We have seen this before, and Brazil still have not fixed it. A 1-1 draw against a Morocco side ranked 13 places below them in pre-tournament rankings is not a minor stumble; it is a structural verdict.

The post-match verdict from outside our walls was damning. An ex-Chelsea figure put it plainly after the final whistle: Brazil did not frighten anyone. That observation does not sting because it is harsh; it stings because it is accurate.

Brazil entered the 2026 tournament with one of the deepest attacking rosters in the competition. Morocco neutralized them anyway, because possession without midfield structure is not pressure, it is decoration.

The 2014 collapse did not arrive without warning. Analysts raised identical concerns then about an imbalanced squad built around attacking brilliance and midfield voids, and Brazil were dismantled when it mattered.

The 2002 side that lifted the trophy operated on opposite logic. Midfield discipline came first under that setup, and the attacking talent was unleashed through structure rather than despite the absence of it.

Morocco's organization deserves credit, and the counter-argument writes itself: one draw against a tactically prepared side proves nothing about systemic failure.

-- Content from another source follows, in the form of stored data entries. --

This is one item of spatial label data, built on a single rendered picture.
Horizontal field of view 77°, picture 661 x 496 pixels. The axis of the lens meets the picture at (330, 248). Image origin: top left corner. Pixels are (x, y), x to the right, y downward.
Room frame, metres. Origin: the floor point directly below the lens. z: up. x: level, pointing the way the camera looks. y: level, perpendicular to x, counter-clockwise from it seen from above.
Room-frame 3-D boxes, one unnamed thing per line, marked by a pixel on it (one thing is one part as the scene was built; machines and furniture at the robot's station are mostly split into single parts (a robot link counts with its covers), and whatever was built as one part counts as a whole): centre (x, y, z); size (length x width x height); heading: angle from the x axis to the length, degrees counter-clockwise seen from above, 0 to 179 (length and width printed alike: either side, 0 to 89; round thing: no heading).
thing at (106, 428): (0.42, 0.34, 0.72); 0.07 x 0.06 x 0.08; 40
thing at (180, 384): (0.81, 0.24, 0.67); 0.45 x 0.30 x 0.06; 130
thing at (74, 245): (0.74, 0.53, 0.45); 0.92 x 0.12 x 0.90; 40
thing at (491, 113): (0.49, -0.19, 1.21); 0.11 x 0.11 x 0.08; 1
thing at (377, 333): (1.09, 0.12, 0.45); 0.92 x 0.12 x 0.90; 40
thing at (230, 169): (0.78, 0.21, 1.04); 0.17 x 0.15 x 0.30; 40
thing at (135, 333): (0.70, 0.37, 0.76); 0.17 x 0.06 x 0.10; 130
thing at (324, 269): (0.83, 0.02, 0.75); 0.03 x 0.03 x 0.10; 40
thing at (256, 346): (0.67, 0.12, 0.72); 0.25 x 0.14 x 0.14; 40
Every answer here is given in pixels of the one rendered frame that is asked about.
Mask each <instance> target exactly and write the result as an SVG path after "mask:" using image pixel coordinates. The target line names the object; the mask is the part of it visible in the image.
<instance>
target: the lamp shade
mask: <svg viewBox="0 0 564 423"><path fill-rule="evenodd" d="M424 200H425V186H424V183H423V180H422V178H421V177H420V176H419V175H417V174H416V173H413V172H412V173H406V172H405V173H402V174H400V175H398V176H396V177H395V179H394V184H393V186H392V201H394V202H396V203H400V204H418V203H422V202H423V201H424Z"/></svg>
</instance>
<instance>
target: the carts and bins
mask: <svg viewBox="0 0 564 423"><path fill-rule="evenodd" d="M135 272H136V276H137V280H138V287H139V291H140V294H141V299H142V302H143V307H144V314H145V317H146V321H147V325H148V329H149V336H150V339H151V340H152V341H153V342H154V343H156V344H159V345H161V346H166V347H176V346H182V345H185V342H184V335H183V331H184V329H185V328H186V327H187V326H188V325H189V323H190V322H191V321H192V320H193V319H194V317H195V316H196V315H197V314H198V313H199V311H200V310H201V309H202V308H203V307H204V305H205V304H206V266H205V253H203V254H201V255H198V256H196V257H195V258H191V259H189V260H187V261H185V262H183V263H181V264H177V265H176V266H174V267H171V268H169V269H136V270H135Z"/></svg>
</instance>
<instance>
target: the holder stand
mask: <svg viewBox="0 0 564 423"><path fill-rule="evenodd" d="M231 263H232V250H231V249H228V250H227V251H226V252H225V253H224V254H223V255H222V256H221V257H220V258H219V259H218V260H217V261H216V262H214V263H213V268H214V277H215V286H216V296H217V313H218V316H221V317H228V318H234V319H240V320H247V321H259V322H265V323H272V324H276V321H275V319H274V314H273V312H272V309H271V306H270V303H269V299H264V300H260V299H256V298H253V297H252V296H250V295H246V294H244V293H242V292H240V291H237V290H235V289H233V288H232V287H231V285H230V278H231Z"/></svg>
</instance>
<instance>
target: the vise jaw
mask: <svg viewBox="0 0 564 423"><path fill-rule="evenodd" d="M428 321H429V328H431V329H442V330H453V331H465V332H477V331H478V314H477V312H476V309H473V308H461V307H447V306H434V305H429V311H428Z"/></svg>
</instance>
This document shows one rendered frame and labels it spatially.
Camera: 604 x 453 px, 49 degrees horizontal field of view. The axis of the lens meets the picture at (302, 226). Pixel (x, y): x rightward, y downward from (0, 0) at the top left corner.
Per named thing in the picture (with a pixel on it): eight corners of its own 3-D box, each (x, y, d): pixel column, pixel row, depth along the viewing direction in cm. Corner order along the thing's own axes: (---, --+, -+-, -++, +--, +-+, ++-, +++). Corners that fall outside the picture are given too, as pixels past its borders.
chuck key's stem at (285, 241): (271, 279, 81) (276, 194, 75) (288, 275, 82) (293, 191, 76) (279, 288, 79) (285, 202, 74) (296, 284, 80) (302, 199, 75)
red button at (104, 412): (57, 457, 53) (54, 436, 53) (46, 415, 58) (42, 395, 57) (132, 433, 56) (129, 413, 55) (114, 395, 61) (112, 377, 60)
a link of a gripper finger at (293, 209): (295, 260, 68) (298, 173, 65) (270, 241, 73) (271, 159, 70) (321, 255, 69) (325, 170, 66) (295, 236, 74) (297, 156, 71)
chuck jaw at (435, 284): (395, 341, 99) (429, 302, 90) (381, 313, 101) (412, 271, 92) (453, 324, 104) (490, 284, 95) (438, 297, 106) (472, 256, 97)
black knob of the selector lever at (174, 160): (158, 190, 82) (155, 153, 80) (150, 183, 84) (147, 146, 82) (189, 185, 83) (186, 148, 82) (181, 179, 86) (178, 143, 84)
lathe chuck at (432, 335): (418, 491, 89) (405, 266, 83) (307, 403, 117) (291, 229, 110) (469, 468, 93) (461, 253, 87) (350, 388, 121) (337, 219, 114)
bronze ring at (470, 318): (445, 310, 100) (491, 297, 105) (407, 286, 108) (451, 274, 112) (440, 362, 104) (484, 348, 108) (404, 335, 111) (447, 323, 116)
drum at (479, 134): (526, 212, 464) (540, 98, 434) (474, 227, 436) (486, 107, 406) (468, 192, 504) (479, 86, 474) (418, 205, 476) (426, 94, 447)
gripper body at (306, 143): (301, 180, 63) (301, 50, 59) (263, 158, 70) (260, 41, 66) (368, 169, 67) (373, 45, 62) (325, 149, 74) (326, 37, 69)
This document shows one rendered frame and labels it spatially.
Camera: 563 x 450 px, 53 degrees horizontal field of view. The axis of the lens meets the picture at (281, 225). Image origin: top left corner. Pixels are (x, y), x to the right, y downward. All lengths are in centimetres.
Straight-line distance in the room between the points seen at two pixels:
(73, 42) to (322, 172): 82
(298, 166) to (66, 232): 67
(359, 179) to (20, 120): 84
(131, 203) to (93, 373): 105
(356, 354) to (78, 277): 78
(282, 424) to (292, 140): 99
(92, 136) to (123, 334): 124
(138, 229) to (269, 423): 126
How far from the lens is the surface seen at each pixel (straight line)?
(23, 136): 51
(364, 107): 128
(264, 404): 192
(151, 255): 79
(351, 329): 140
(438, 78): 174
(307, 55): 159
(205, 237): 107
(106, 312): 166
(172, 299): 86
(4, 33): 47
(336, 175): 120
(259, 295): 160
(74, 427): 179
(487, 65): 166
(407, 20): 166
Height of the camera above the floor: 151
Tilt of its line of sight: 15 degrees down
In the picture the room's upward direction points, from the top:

But Brazil conceded against a team they were supposed to control, and the pattern across two decades is not a coincidence.

Our view is clear: Brazil will not reach the final of the 2026 tournament unless they fix their midfield structure before the knockout rounds begin. Attacking depth without structural discipline does not beat organized defending over 90 minutes at this level, and Group F has already shown us the proof.

This article was researched and drafted with AI assistance and reviewed by our editorial team.